In spite of Murrey’s valor, the 4th Battalion’s attack was at a standstill. One platoon from Alpha Company did succeed in breeching the bunkers and nearing the top of the hill, but they were in danger of being cut off. Lieutenant Colonel Johnson, flying overhead in a helicopter, decided to call off the attack. Captain James Muldoon, Alpha’s commander, and Connolly both believed that the hill could still be taken before nightfall, but the order stood. The battalion’s survivors filtered back down the hill, yielding hard-won ground back to the enemy. The grunts were weary, frustrated, and anguished over the loss of so many friends. Another leaden night descended on Hill 875, practically dripping with the smell of death, tension, and desperation. In the darkness, Private First Class Stone, whose platoon had lost twenty-two men in the space of an hour, settled into a small hole. All around him, NVA mortar shells continued to explode. In the distance, he could hear the moans of wounded men. He felt a sharp pain in his back and thought he had been hit. He reached around to check this out and felt an object sticking in his back. He pulled the object out, only to discover that it was part of an American soldier’s spine. The spine “had stuck in my back when I laid down on it.” He had no time for emotion or reflection over the gruesome discovery. “I simply tossed the piece aside and lay back down.”

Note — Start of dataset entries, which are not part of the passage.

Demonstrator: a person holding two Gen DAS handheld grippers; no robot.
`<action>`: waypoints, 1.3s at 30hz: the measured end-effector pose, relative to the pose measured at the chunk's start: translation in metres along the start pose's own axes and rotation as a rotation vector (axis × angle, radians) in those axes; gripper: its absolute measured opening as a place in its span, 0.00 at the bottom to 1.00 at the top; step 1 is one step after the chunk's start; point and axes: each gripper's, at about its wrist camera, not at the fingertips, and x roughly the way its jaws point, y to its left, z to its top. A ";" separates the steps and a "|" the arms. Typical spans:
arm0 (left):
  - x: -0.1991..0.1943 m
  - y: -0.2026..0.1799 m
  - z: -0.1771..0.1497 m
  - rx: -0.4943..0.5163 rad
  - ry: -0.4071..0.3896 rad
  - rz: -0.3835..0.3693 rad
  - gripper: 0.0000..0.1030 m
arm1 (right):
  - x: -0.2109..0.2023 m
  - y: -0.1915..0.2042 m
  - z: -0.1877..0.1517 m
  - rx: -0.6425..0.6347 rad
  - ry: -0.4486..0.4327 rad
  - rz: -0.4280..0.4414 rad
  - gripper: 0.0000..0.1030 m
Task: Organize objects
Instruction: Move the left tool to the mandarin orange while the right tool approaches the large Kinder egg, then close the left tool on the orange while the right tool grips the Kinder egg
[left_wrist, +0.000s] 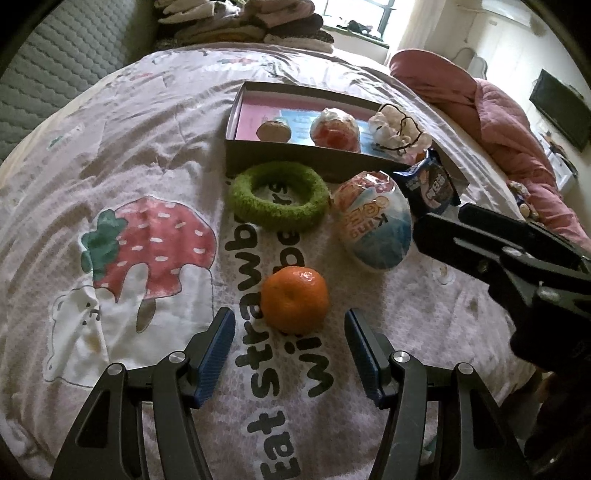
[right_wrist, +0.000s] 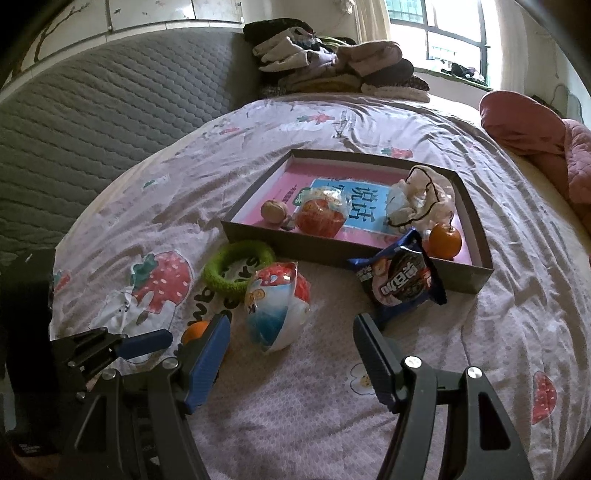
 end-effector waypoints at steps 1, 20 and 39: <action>0.000 0.000 0.000 -0.001 -0.003 0.000 0.61 | 0.002 0.000 0.000 0.001 -0.001 -0.005 0.67; 0.016 0.010 0.006 -0.022 -0.008 -0.033 0.61 | 0.047 0.002 0.002 0.007 0.063 -0.008 0.66; 0.026 -0.001 0.014 0.021 0.003 -0.023 0.56 | 0.061 0.004 0.004 -0.035 0.084 0.032 0.50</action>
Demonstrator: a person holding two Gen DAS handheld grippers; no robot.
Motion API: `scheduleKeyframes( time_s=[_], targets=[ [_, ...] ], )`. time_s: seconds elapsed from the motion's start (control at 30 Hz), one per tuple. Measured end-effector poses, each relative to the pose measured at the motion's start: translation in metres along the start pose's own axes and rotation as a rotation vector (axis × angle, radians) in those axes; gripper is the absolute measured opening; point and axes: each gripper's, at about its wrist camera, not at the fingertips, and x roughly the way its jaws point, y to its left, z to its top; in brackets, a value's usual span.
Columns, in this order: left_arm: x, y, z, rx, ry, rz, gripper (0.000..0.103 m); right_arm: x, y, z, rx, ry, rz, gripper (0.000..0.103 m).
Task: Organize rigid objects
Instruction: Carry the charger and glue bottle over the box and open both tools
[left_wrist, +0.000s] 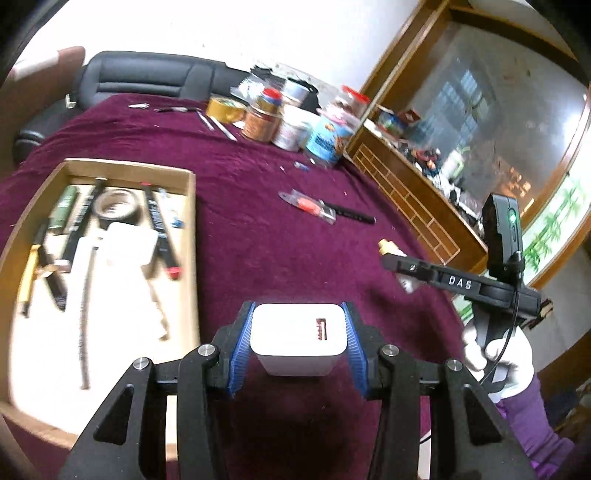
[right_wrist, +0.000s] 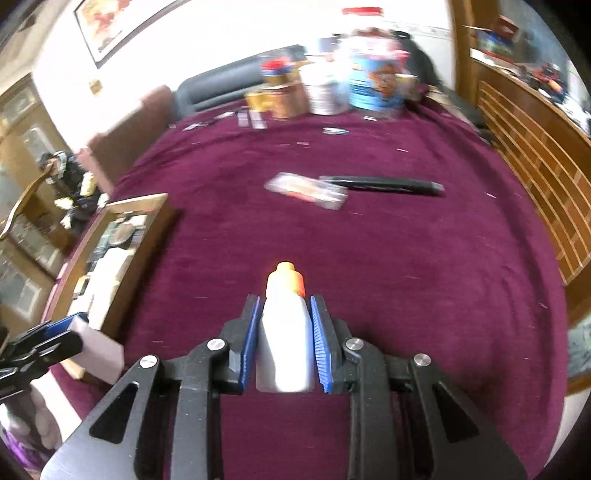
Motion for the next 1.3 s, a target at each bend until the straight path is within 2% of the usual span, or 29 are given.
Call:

For the next thirty-six hours, the Americans contented themselves with giving the NVA bunkers another pasting while they prepared for yet another assault. Artillery and jets repeatedly worked over the NVA sections of the hill. The bombs and napalm jostled the grunts around and took their collective breath away. Captain Leonard later called it “an absolute firepower display.” Amid the endless sound track of explosions, Lieutenant Colonel Johnson finally made it into Hill 875 to meet with Leonard and the other two company commanders. He told them that there was still no doubt among the senior commanders (Schweiter, Peers, and the others) that the hill had to be taken. In fact, General Peers, commander of the 4th Division, was sending two companies from his 1st Battalion, 12th Infantry, to help out. The only question was whether the airborne commanders wanted their men to once again take the lead role in capturing the hill. Johnson felt that they should. Muldoon, Connolly, and Leonard agreed. If Hill 875 had to be taken, then Sky Soldiers should do it. For them, the hill had turned into a kind of holy grail, offering closure, redemption, and honor.22

On Thanksgiving morning, November 23, the costly quest for Hill 875 resumed. The attack was scheduled for 1100. The remnants of the 4th Battalion would attack straight up the hill, in the same place as two days earlier, with Bravo on the left, Charlie on the right, and Alpha following. On the other side of 875, Delta and Alpha Companies, 1st Battalion, 12th Infantry, would launch a supporting assault from the southeast. These two companies had air-assaulted onto the other side of the hill the previous day. In order to determine which of the two companies would lead the way, Captain George Wilkins, the commander of Delta, had drawn straws with his good friend Captain Larry Cousins, Alpha’s CO. Wilkins had “won,” so his men were in the lead with Cousins’s people trailing behind.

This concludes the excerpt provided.